I'm a bit of a Titanic buff, and I recently picked up a new book at the Titanic Museum in Branson titled Story Of The Wreck Of Titanic: The Ocean's Greatest Disaster. It was originally published in 1912, although my edition was published in 1998.Anyway, it has many accounts of survivors' views of the sinking, and numerous mention boiler explosions. I have been reading about the Titanic for six or seven years, and have never read anything about boiler explosions, or indeed, explosions of any kind. Can someone verify this one way or the other?

Answer:

Well, I never heard of boiler explosions.......I guess they did not happen because the extremely cold water when the ship sank enveloped the boilers into such cold temperatures so they went way below the flashpoint of possible explosion. The only explosions were, as I had seen in the Titanic movie of 1996, I guess, the pyrotechnic explosions from the signal rockets that passengers mistakened for party rockets.

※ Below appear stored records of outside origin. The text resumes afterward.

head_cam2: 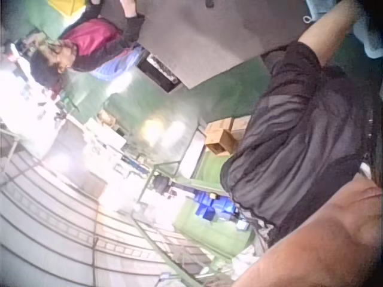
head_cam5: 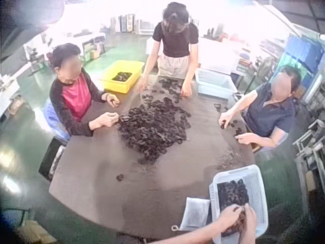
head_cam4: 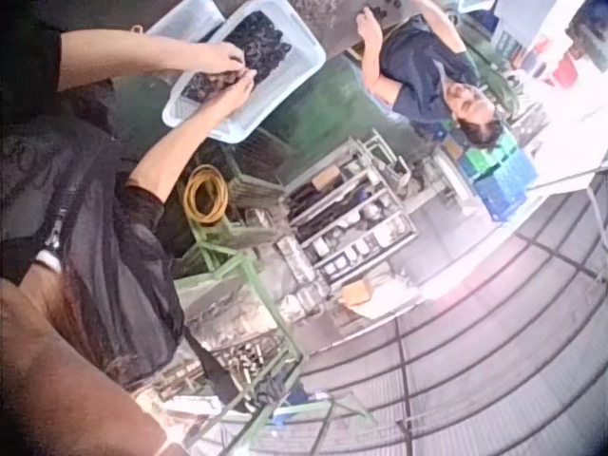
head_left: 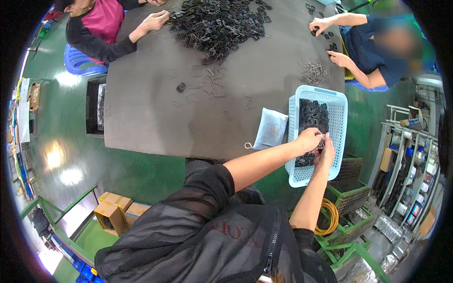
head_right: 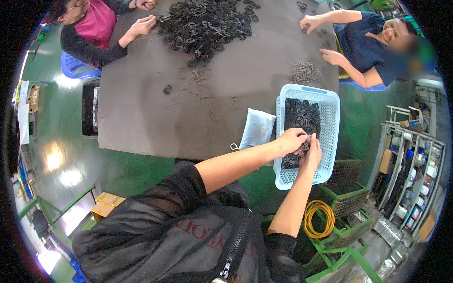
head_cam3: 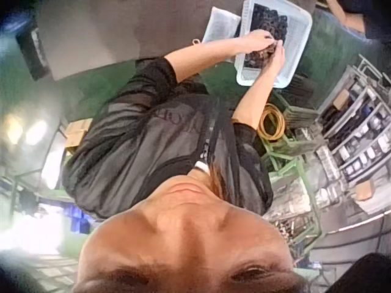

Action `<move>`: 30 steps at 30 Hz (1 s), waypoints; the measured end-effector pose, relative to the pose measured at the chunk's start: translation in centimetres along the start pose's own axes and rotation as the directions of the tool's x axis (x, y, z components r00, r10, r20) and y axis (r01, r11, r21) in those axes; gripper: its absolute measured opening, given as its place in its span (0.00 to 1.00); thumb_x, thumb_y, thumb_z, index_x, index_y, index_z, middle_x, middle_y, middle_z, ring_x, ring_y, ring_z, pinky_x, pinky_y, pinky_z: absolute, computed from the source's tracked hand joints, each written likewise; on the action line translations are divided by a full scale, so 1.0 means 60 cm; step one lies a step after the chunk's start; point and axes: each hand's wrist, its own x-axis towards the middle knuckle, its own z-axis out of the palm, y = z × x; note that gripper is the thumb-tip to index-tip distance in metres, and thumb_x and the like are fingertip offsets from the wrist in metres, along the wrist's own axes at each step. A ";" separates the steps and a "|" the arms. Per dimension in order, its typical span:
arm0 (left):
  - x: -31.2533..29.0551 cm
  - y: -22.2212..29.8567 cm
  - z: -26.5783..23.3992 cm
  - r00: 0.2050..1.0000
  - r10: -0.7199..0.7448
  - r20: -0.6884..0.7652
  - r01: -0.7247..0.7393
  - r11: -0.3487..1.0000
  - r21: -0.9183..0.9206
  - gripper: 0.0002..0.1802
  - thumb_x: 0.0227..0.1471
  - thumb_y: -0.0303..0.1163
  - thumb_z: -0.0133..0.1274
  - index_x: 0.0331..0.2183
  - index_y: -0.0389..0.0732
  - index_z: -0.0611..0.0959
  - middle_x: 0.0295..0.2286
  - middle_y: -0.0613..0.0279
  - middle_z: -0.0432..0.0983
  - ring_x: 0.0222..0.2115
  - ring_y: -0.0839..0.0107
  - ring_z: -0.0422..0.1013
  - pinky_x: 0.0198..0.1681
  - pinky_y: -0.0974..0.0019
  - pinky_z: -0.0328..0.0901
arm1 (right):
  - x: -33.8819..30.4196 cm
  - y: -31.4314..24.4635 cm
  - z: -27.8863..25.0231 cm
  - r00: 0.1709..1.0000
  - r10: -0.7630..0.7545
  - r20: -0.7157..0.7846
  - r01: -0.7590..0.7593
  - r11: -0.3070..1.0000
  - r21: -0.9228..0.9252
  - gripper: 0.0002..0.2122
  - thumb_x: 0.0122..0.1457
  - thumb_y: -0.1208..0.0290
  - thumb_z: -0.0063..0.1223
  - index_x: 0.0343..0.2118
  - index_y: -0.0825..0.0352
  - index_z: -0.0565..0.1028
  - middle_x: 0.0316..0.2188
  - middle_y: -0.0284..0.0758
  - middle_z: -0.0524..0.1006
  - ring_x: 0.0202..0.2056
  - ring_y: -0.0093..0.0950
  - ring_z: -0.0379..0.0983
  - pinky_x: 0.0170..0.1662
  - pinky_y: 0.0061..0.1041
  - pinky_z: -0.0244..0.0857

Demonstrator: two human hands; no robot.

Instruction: The person assembles small black plastic parts with metal wire components on a table, placing the completed items into a blue plastic basket.

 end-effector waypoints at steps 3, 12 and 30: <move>0.007 -0.012 -0.004 0.992 0.095 -0.089 -0.106 0.986 -0.131 0.13 0.53 0.31 0.42 0.35 0.35 0.78 0.26 0.58 0.74 0.20 0.72 0.70 0.20 0.68 0.67 | 0.012 0.018 0.009 0.989 0.123 0.086 -0.130 0.987 0.090 0.20 0.56 0.49 0.45 0.35 0.66 0.72 0.24 0.30 0.72 0.23 0.20 0.70 0.18 0.16 0.59; -0.012 -0.062 -0.022 0.586 0.765 -0.267 -0.400 0.559 0.726 0.21 0.42 0.30 0.49 0.43 0.42 0.75 0.46 0.52 0.65 0.51 0.60 0.57 0.53 0.59 0.51 | 0.037 0.112 0.142 0.945 -0.185 0.271 -0.099 0.626 0.774 0.27 0.47 0.52 0.48 0.45 0.68 0.61 0.40 0.41 0.64 0.40 0.36 0.60 0.38 0.37 0.56; -0.197 -0.090 -0.631 0.303 0.465 -0.832 0.187 0.827 0.530 0.11 0.41 0.27 0.57 0.30 0.37 0.76 0.31 0.56 0.74 0.34 0.62 0.71 0.38 0.62 0.65 | -0.004 -0.018 0.125 0.691 -0.717 0.096 0.601 0.496 -0.627 0.15 0.52 0.73 0.51 0.44 0.68 0.69 0.42 0.38 0.69 0.44 0.30 0.66 0.44 0.28 0.62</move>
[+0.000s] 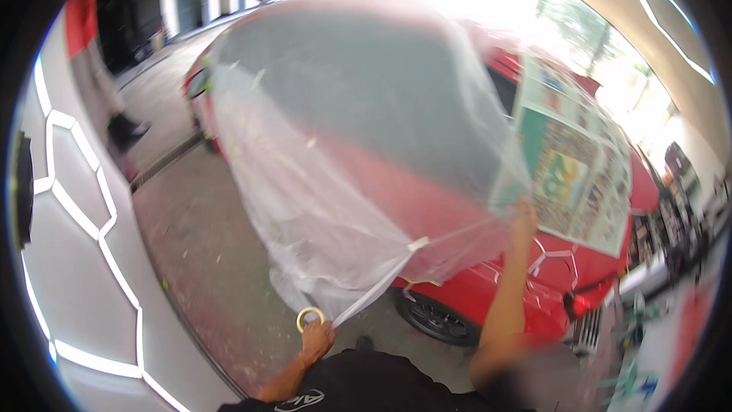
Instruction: The person covers a red car with newspaper and plastic sheeting, securing them with masking tape. They work around the vehicle, taping newspaper to the rear window and spoiler, then draping and taping plastic over the roof and sides.
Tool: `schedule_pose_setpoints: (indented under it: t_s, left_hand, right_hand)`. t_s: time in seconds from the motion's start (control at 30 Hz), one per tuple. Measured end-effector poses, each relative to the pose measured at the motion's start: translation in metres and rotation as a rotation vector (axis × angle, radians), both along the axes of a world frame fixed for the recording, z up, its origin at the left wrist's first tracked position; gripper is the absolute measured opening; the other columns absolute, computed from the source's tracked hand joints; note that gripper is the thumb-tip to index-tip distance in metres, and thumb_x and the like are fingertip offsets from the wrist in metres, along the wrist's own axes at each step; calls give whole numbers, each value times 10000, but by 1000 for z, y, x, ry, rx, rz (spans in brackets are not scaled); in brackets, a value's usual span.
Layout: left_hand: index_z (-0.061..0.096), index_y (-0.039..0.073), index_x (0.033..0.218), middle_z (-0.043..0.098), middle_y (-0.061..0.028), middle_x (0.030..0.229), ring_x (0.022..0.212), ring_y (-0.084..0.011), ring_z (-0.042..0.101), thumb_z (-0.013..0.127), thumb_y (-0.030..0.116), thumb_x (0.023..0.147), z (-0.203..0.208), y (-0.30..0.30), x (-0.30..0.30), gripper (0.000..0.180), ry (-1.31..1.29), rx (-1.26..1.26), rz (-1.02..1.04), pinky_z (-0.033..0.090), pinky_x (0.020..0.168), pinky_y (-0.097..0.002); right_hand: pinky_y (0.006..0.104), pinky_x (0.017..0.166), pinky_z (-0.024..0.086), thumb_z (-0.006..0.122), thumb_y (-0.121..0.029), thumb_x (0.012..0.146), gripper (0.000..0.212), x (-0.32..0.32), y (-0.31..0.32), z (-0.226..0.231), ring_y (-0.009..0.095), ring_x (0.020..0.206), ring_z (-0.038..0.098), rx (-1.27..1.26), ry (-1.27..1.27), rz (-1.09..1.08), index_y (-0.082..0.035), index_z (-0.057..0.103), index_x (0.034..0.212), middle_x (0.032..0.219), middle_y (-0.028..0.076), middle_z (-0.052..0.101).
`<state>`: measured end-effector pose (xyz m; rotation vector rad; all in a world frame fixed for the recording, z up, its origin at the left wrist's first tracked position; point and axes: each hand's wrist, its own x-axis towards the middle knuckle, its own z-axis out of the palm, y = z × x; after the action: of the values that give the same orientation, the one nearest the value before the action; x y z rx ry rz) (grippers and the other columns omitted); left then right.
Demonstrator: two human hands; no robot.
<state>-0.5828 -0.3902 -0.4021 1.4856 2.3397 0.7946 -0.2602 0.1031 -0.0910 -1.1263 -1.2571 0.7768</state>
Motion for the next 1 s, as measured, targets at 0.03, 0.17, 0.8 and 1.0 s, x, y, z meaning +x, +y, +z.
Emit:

I could not say for sure; but in the movie, the boiler safety valves have been released. That is the loud steam noise coming from the stacks after the ship was stopped. If the safety valves had released the pressure and there were no additional fuel added (the stokers had abandoned the fire rooms), it is doubtful that any of the boilers exploded. Oil-fired boilers may explode not due to steam overpressure, but excessive combustion of fuel. Coal fired boilers boilers tended to explode due to overheating. For HMS Titanic's boilers to explode, they would have had to overheat. It is plausible that they did (by overheating). The fire rooms would have been amidships (many decks below the stacks) and may have overheated on the coal already in their fireboxes.
Titanic Boilers
The vessel did not split because of an explosion. Rather, the accumulated seawater in the bow area had forced the front end into the water. Subsequently, the ship rose vertically just shy of being upright on her nose. The Titanic was not designed for such stress, and it snapped just behind its midpoint. Witnesses claimed that the stern quarters stood up and floated for a few moments like a cork before sinking itself. The stern had a much more perilous journey to the sea bed because of this, and suffered greater damage as a result. A boiler explosion would have been unlikely once the relevant areas were flooded. Boiler explosions commonly occur when the boilers are starved of water, and this was usually restricted to steam engines used on land: Hence why locomotives had water tanks placed in convenient areas alongside (or in some cases, under) the track and why many factories had to be alongside some body of water. There are, however, a few modern research vessels that can intentionally flood their forward compartments to float vertical to the ocean's surface. Redundant sewage and water systems are also needed to facilitate the switch, since any toilets would shift to the wall and urinals moved to the *ceilings*.